Too many people do not understand PTSD and unfortunately, neither did this friend. Not that explaining myself would have help, any time I did they just wrote it off as me making excuses. It hurts losing a friend that I was close with because of this, but it hurts even more having to constantly justify the way I feel or why I do things when in some cases I don’t even understand myself. Yes, I know it can sounds irrational or stupid; my reasons.. trust me I know.. but it doesn’t change that during certain situations and points in my life, that is how I feel.
Among individuals who are victims of a severe traumatic experience, 60-80% will develop PTSD. An estimated 1 in 10 women develops PTSD in their lifetime and women are twice as likely to develop PTSD as men. Traumatic events in someone’s life, especially one that happens in childhood can cause such a psychological shock that the mind is permanently altered because of it. And then it could take YEARS before it is even recongised causing a child’s development, including their behaviour and self-confidence, to be altered as they get older. For some people, like myself who get misdiagnosed.. that means YEARS without treatment or understanding what is wrong with you.
There is even a point in time where you feel as if no one understands. A trigger happens and you are standing in a crowded place, yet you feel absolutely alone. Your hearts starts to race, it feels as though it might explode or burst out of your chest, you can feel your pulse everywhere.. on your neck, on your wrists, your temples.. as if your blood itself wants to escape the flashback that is coming. You begin to feel hot, sweat, yet your hands are freezing, your mouth goes dry and your vision seems to narrow. You can’t speak because you are simply so afraid that it is happening again, your brain has you so convinced it is happening again and then it shuts down, you break down. Some times you curl up in a ball and start to rock yourself or feel as though you are not really in your body, becoming dissociated completely. Some times you shake uncontrollable and simply cry, wishing it would just go away, that you can just be normal. But you never are and you can never talk about it. Because it seems no one quite understands.
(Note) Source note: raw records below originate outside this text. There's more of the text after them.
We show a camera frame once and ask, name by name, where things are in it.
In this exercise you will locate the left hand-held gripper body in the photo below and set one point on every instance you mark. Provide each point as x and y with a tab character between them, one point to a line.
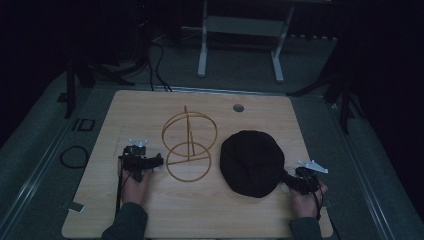
136	160

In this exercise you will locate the black rectangular floor frame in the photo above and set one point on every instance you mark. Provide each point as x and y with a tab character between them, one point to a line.
83	124

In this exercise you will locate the person's left hand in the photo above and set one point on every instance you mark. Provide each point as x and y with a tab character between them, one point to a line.
132	188

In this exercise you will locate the black hat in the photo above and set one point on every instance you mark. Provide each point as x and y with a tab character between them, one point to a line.
252	163

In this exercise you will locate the person's right hand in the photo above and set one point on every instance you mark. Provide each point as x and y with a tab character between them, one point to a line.
308	202

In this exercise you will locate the black tripod stand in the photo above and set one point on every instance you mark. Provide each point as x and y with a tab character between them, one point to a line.
86	70
336	90

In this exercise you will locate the white metal desk frame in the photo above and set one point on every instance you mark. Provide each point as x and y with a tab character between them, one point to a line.
243	36

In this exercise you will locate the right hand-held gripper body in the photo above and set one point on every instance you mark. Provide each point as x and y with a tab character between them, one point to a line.
307	179

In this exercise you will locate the wooden hat stand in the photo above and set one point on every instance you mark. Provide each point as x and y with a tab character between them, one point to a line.
188	146
People tell you to “get over it.. to calm down” as if you can control it. Why don’t you just do this? Why don’t you just take these meds? Yet the meds won’t stop the triggers and ANYTHING can be a trigger. Even when you are not having flashbacks, you are constantly on alert.. on guard.. worried.. scared.. wondering whether or not today will be a “Lost day” because some random thing in the world might set it off again. You begin to avoid things that might cause a trigger: people, places, situations, being too hot, loud noises, aggressive people. But you realise one day, you can’t hide from the world out of fear of a trigger. You learn just to live with and deal with the symptoms of PTSD.
You cut out the people in your life who cause the symptoms to worsen:Lovers, friends, even family. And it sucks, simply because PTSD is not understood by the populous. It is not something you simply “get over” or “move on” from. It is a psychological injury.. yeah I said it.. an injury to the brain that you can’t simply take a pill and poof things are better.
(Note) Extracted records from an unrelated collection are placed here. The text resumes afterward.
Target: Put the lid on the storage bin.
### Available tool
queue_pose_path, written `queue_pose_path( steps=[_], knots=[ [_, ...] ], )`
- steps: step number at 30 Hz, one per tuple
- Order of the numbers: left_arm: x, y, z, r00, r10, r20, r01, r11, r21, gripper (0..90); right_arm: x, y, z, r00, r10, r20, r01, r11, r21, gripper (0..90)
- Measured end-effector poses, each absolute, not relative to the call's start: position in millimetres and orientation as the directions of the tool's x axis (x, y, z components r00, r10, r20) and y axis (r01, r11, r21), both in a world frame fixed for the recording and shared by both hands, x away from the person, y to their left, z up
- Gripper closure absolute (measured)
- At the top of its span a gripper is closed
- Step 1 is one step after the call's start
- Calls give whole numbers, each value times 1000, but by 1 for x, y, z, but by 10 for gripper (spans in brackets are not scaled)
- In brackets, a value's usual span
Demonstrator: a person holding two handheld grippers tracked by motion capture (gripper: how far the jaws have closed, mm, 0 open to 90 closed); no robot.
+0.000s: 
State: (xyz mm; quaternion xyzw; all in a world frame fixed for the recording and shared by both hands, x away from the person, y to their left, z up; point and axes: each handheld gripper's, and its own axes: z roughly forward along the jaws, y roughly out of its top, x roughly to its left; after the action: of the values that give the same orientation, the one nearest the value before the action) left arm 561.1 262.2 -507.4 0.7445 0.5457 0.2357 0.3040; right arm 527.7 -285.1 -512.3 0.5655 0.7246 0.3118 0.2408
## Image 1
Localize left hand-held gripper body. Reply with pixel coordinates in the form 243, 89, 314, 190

The worst part to me.. is not the triggers, its not the attacks, the stress, its not even the emotions.. I have learned to just deal with it as they will pass eventually; its having to justify myself and constantly explain my reactions over something that at times I have no control over. Having to explain myself over and over because people don’t believe that it the real reason. It gets exhausting and eventually you have to say “Enough” because some people simply will never understand because they don’t want to. In the end, you cut the ties to those who don’t want to understand and try to look forward, towards the light at the end of the tunnel. When it’s your past that haunts your present, the future is where you look to in the end. Because what else is there?